With every caravan that came from Erebor, he received more news and letters from his friends. And with every caravan that left Ered Luin, he sent his replies and more news from the Shire to bring back. It seemed a poor trade at first, until he noticed that some of the dwarves who travelled regularly in the caravans were surprisingly interested to learn more of hobbits and their ways.

But the older Bilbo got, the more he thought of his old travels – of the Misty Mountains, of Beorn’s house, of Mirkwood and the Long Lake, of Esgaroth and of Dale, and of Erebor. He found himself wishing silently that he could see it all again.

The year he became ninety-nine, he adopted his orphaned nephew and cousin, Frodo Baggins. Young Frodo was a good deal quieter than he had been as a small child, and Bilbo worried that the lad might want to return to Buckland and live with his mother’s family. But barely three months had passed in Bag End when Frodo firmly told his uncle that he never wanted to leave.

“I like it here,” the lad said. “And I like spending time with you. I always have. So please, uncle, don’t send me back. I’d rather not be near the Brandywine for a while.”

So it was said and done, and Bilbo soon enough received more letters from Erebor, along with a particular one from Dís. He had told her last time of his wish to help Frodo, and now he finally had her answer. Though the letter contained something that fed the idea of travelling again.

_My dear Bilbo,_

_As you write, it seems to me that the lad needs you and your guidance. The life at Brandy Hall cannot be good for him – not so close to the river that claimed the lives of his parents, and not around relatives who are always nosing about. Take him to live with you in Bag End, Bilbo, and let the lad breathe in the quiet and calm there, as I was allowed to do when I visited you. Your home has a soothing feeling to it, and it becomes home to whoever enters through the door. Young Frodo will do well there, I believe._

_I can tell you that Dáin’s son now has bested his father. The lad has the makings of a mighty warrior, though he is yet not tried in battle. You should have seen them when they last sparred! Dáin certainly held nothing back, but young Stonehelm knocked him flat on his arse.
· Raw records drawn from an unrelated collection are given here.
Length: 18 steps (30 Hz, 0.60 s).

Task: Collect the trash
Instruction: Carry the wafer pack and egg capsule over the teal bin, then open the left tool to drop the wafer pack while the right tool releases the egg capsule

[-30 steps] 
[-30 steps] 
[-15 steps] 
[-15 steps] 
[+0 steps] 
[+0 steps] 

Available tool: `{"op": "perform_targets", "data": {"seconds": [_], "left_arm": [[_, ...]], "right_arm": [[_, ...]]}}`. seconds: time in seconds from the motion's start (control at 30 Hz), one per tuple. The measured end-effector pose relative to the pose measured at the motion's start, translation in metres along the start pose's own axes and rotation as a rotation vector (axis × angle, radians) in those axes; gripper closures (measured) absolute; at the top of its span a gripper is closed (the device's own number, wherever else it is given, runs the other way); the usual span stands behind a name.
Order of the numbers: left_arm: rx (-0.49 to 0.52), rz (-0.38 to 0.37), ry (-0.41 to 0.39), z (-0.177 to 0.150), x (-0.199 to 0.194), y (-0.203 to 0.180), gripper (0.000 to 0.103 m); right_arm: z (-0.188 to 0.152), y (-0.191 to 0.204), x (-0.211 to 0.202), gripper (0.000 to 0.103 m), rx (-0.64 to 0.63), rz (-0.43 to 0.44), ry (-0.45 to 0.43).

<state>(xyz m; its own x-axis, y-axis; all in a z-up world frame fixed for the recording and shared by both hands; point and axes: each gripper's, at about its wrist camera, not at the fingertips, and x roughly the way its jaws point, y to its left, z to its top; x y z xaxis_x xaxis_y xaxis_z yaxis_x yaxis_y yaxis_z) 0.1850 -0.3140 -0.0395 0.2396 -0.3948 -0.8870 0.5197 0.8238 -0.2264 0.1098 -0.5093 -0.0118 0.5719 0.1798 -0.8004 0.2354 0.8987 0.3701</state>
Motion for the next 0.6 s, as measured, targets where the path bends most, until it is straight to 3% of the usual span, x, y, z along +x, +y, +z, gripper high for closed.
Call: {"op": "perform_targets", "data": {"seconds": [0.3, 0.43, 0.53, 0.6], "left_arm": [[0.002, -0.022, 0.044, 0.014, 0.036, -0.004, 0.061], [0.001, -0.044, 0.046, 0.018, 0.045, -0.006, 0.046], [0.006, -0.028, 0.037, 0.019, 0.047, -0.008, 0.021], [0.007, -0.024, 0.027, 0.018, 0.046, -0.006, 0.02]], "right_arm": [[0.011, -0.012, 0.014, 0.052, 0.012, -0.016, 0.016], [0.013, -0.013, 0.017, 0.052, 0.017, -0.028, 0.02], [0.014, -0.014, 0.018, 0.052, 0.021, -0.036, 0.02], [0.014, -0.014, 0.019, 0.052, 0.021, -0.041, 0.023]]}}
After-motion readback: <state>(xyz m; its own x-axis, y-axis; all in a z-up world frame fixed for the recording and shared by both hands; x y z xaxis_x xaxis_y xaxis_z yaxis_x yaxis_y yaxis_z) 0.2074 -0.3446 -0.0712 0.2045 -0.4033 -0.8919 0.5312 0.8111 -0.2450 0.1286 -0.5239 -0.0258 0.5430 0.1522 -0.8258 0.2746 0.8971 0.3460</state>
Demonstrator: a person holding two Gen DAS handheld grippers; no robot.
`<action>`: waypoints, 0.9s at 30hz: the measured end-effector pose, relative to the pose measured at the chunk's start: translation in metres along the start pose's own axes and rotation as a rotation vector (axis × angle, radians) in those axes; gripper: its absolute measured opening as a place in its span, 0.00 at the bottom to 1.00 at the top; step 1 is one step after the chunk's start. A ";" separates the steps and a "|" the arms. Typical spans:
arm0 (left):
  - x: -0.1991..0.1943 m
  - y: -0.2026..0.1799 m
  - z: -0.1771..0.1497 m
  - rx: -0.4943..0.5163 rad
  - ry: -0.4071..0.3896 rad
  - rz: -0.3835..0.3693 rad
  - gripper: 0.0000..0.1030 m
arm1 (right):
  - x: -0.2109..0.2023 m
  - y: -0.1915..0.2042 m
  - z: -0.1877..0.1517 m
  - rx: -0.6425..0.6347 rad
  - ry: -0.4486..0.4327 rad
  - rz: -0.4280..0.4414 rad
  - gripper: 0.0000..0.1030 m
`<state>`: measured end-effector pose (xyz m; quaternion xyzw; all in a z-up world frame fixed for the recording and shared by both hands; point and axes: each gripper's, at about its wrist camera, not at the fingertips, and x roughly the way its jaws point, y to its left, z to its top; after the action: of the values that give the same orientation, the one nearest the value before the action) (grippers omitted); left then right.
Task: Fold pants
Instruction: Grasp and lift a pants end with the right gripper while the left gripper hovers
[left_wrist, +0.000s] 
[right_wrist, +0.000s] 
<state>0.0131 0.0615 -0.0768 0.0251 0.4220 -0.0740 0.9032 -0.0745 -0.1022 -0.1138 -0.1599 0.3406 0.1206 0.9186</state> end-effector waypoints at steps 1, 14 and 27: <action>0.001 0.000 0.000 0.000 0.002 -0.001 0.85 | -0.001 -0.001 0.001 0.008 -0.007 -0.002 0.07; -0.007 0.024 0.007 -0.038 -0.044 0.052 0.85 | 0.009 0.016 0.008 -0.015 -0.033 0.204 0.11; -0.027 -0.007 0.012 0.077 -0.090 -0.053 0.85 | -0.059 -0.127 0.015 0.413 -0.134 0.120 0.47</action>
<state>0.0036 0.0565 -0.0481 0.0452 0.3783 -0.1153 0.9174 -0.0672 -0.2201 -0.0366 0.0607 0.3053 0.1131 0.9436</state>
I am very proud of my young kinsman, and I admit that the opportunity to have a laugh at my king’s and cousin’s expense was quite refreshing._

_Erebor is grand, and the restoration work has nearly been completed. It has taken long, far too long, but there have been complications along the way. For one, Dáin wished to seal off parts of the treasure chamber, to ensure that the vast amount of wealth gathered before will not accumulate once again and attract another dragon; this, sadly, did not sit well with the nobles. But Dáin pushed his will through, as he is wont to do, and would not hear of any objections. I am pleased to say that he did not cite Thorin as an example of what could occur, and that he became furious at a noble’s attempt to do so. Instead, he chose to cite Thrór and Smaug as examples. The Company encouraged the idea of limiting the treasury. No one has a wish for history to repeat itself._

_Dearest Bilbo, I do wish to see you again. I wish to show you how the destroyed and dark caverns that you once saw have changed, and become filled with laughter and light. I would lead you through the myriads of corridors and halls, and I would show you the workshops that once again ring with the blow of hammers and the tinkle of gems. I would show you our grand library, and I am certain you would love to see it._

_I shan’t ask you to abandon your home or your dear nephew, but I wish to see you once more. Your kind does not have the longevity of dwarves, and I fear that my wish might not come true before you are no longer of this world. I should like to travel to the Shire once more as well, and see its rolling hills and golden fields, its little rivers and beautiful blue sky. I should like to sit with you beneath the oak tree on the roof of Bag End and watch the clouds as we did once, or sit with you in the smoking room and share a pipe. I did not spend long in your dear home, and still I miss it. I miss hearing you tell stories of your childhood, and of your parents._

_Forgive the ramblings of a lonely dwarf, my friend. I may be surrounded by friends and kin, but still I find myself missing you more than anyone, for all that I cannot claim to know you as well as the Company. I miss the part of my family that is not here with me, and I cannot know that I will see you soon._

_All my love,_

_Dís_

It made Bilbo’s heart ache to read the letter, and he thought much of how he might fulfil her wish to see him again.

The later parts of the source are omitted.